> **Material provided**
**********

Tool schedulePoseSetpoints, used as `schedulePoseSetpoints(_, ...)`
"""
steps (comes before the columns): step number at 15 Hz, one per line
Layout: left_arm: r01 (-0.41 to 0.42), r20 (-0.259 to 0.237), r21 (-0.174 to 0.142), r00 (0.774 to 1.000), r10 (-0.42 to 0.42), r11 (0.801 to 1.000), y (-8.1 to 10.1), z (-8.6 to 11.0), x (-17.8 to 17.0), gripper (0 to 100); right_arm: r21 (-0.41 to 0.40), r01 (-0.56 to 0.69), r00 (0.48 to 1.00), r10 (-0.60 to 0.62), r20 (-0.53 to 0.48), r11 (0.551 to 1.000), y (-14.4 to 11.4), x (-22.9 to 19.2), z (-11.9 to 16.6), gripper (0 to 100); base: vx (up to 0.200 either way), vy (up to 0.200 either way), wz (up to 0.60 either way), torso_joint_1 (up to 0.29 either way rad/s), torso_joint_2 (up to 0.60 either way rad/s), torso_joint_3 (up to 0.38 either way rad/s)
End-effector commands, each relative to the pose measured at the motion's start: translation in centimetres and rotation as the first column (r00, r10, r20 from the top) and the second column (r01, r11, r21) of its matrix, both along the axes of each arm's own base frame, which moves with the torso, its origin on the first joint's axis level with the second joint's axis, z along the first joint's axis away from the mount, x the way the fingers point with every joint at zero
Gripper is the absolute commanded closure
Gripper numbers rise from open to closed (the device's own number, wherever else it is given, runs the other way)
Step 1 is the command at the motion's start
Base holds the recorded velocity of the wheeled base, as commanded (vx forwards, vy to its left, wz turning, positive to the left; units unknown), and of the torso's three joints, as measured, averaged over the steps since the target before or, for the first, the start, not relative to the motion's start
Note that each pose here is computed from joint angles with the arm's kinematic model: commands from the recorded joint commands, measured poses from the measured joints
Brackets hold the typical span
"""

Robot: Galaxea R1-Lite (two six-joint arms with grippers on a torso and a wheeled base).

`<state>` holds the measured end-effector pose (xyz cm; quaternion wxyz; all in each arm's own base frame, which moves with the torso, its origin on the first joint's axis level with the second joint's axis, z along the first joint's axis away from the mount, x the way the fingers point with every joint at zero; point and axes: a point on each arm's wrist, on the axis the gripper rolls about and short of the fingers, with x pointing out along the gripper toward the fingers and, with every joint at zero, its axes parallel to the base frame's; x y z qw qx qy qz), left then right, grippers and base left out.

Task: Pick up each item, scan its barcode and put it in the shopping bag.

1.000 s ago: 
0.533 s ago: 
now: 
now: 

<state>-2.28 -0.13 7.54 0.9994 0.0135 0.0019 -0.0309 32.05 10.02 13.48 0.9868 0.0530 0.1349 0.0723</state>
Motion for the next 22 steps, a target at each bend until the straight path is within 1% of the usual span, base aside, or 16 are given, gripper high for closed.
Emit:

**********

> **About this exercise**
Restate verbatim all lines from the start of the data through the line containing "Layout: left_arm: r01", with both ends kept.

> **Answer to this exercise**
Tool schedulePoseSetpoints, used as `schedulePoseSetpoints(_, ...)`
"""
steps (comes before the columns): step number at 15 Hz, one per line
Layout: left_arm: r01 (-0.41 to 0.42), r20 (-0.259 to 0.237), r21 (-0.174 to 0.142), r00 (0.774 to 1.000), r10 (-0.42 to 0.42), r11 (0.801 to 1.000), y (-8.1 to 10.1), z (-8.6 to 11.0), x (-17.8 to 17.0), gripper (0 to 100); right_arm: r21 (-0.41 to 0.40), r01 (-0.56 to 0.69), r00 (0.48 to 1.00), r10 (-0.60 to 0.62), r20 (-0.53 to 0.48), r11 (0.551 to 1.000), y (-14.4 to 11.4), x (-22.9 to 19.2), z (-11.9 to 16.6), gripper (0 to 100); base: vx (up to 0.200 either way), vy (up to 0.200 either way), wz (up to 0.60 either way), torso_joint_1 (up to 0.29 either way rad/s), torso_joint_2 (up to 0.60 either way rad/s), torso_joint_3 (up to 0.38 either way rad/s)

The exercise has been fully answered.